In the counter-affidavit, the CBN said contrary to Omirhobo’s claimed the Ajamiinscriptions on some of the country’s currencies do not connote any religious meaning or carry an Arabian alignment.

CBN through Federal High Court said  it would cost a huge amount of money to discard the existing notes and print new ones without it, adding that the Arabic inscription is not a symbol or mark of Islam, but an inscription to help non-English speakers or uneducated populace who are literate in it to ease trade.

The CBN also tackled the lawyer on the claim that the Arabic inscriptions were a threat to Nigeria’s secular status.

The apex bank said, “The inscriptions on the country’s currencies do not and at no time have they threatened the secular statehood of the nation nor have they violated the Constitution of Nigeria, as every design and inscription was finalized with the approval of the relevant government bodies.’

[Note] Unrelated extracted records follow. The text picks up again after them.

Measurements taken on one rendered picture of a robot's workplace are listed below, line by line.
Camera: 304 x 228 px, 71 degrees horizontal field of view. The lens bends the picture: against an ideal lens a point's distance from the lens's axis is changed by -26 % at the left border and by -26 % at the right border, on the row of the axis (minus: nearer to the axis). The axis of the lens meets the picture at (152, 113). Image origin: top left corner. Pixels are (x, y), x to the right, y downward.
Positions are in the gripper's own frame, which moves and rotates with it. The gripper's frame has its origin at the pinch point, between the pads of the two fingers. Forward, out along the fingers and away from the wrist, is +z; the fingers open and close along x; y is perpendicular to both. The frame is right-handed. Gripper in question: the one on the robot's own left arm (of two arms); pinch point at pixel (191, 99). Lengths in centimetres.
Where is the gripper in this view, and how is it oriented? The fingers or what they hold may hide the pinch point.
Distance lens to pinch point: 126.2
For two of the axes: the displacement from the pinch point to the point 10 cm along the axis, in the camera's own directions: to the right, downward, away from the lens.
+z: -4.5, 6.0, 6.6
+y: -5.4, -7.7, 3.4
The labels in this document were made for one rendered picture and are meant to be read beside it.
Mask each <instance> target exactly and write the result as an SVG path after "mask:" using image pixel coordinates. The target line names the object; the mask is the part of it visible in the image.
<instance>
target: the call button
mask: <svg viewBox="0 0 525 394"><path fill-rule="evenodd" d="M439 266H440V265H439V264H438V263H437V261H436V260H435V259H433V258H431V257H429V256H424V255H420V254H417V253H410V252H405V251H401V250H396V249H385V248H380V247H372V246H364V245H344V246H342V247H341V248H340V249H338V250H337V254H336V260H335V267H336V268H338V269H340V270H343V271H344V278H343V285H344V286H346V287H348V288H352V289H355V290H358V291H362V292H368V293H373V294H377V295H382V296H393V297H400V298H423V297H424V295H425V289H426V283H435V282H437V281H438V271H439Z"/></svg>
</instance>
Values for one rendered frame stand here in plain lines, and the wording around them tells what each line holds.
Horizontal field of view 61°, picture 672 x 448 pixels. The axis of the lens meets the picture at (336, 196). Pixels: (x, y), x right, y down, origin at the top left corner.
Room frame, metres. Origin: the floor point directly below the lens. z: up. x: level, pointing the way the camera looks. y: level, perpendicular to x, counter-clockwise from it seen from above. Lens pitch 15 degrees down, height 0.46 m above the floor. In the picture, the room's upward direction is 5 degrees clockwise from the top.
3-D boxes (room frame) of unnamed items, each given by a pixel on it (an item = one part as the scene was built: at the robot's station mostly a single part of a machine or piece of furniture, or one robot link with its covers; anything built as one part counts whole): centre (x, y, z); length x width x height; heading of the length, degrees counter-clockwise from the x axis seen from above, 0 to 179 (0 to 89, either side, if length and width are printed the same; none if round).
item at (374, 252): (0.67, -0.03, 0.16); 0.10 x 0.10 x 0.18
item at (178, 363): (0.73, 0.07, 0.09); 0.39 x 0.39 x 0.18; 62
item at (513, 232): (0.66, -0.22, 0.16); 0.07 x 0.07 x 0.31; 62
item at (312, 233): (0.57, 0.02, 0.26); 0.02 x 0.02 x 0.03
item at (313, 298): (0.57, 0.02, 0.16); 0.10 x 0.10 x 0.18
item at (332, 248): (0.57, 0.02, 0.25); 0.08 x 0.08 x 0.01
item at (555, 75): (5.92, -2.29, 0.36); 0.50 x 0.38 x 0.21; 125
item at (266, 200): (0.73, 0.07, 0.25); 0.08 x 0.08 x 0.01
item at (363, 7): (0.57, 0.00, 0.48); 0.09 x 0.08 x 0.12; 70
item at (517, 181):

 The CBN explained that the “Ajami inscriptions” on the naira notes dated back to the colonial era and they do not imply that Arabic is an official language of Nigeria.

The Ajami was inscribed on the country’s currency by the colonialists to aid those without Western education in certain part of the country who, back then, constituted a larger part of the populace. The Ajami is not a symbol or mark of Islam but an inscription to aid the populace uneducated in Western education in ease of trade.